Molecular basis for solvent dependent morphologies observed on electrosprayed surfaces

Official URL: http://dx.doi.org/10.1039/c3cp53079e

We study the causes of the observed tunable hydrophobicity of poly(styrene-co-perfluoroalkyl ethylacrylate) electrosprayed in THF, DMF, and THF/DMF (1:1) solvents. Under the assumption that equilibrium morphologies in the solvent significantly affect the patterns observed on electrosprayed surfaces, we use atomistic and coarse-grained simulations supported by dynamic light scattering (DLS) experiments to focus on the parameters that affect the resulting morphology of superhydrophobic electrosprayed beads.
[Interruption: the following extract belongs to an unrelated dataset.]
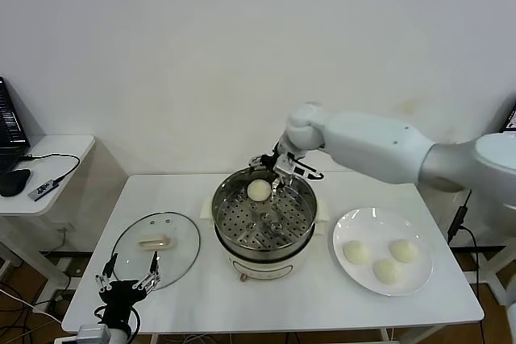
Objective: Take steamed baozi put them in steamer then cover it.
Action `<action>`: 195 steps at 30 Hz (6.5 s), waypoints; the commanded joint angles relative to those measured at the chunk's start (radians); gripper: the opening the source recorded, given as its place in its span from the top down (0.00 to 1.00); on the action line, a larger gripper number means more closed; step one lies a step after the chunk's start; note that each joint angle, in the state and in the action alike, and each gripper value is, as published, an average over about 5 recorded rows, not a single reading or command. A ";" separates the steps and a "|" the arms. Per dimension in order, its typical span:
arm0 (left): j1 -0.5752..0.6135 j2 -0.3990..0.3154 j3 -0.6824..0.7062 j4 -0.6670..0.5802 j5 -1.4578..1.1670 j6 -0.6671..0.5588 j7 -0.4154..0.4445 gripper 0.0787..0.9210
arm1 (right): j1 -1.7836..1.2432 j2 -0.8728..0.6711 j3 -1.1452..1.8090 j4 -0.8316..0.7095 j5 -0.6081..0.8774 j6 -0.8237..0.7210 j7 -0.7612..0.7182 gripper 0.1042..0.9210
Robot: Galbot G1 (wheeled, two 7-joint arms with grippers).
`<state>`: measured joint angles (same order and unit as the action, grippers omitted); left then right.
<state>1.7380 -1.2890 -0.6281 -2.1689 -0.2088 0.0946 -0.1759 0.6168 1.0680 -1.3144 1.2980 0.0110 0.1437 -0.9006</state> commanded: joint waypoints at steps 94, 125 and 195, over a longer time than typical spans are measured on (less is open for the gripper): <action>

The differing equilibrium chain size distributions in these solvents examined by DLS are corroborated by chain dimensions obtained via molecular dynamics simulations. Mesoscopic morphologies monitored by dissipative particle dynamics simulations elucidate experimental observations; in particular, preference of the polymer for THF over DMF in the binary mixture rationalizes the dual scale roughness driven by stable microphase separation. Drying phenomena that affects resultant dual-scale roughness is described in three stages; each interpreted by concentration dependent diffusion and surface mass transfer coefficients of the solvents. Irrespective of the presence of polar groups in the structure, a conflict between the lower-boiling solvent adhering to the polymer and the less volatile solvent abundant in the bulk leads to perfectly hydrophobic surfaces.